This project is a comparison software to find the difference between 2 datasets using key columns and comparison columns to find the differences and explicit those differences in a way you can validate and track down the origin of the differences.
This application have 2 engines for the comparison, pandas or pyspark. Pandas for lighter datasets, while pypspark for bigger ones. There's 2 different files for each engine, but the parameters they receive are the same with the exception of the type that pyspark don't support excel, but besides that is all the same.
The application will create 3 csv files with the differences between them, one where the record exists on both datasets (using the column keys to join them), but there's a difference greater than the threshold between one or more comparison columns.

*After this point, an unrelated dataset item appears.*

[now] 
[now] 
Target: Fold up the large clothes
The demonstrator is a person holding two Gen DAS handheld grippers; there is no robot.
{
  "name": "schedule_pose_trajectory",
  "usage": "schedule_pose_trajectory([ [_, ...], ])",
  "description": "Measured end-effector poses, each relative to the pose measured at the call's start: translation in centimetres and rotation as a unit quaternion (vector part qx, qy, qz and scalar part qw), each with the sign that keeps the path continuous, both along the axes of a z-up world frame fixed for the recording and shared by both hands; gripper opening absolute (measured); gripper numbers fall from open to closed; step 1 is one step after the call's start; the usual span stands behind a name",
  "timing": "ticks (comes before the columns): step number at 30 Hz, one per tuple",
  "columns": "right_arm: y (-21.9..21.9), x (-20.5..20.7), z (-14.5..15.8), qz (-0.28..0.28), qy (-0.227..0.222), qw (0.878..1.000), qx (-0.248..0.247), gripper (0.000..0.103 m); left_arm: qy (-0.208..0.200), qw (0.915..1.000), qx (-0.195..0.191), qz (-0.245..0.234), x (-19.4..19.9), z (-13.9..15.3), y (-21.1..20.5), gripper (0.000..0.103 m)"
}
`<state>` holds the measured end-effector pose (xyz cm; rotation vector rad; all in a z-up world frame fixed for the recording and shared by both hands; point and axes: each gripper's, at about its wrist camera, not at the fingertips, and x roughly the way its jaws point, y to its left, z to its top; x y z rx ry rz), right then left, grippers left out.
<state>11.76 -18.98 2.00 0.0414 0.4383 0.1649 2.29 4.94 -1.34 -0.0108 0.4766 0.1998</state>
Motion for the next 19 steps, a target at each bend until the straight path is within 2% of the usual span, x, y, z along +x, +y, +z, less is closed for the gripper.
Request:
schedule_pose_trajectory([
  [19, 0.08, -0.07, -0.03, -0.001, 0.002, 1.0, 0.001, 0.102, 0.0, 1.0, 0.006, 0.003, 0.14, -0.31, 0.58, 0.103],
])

Other 2 csv files with the records only find on one of the datasets left been for the primary file and right for the secondary file.
The name of the columns is standardized using the name of the columns on the primary dataset, so even tho the columns in the secondary dataset are named differently, it will be renamed for the same name as in the primary dataset. That's why the order of the columns inputted need to be the same for this renaming.
At the end of the process there's a summary of values for both datasets with all the comparison columns side by side for a more general view of the total value and differences between the origins.
- Primary File Path:
- flags: -p, --primary
- Description: Path to the primary file of the comparison
- Secondary File Path:
- flags: -s, --secondary
- Description: Path to the secondary file of the comparison
- Join Columns (Same for both datasets):
- flags: -j, --join
- Description: Join Columns if they have the same name on both files
- Join Columns Primary Dataset:
- flags: -jp, --join_primary
- Description: Join Columns of the primary file (in order)
- Join Columns Secondary Dataset:
- flags: -js, --join_secondary
- Description: Join Columns of the secondary file (in order)
- Comparison Columns (Same for both datasets):
- flags: -c, --columns
- Description: Columns that will be compared between the files if the name is the same between the files.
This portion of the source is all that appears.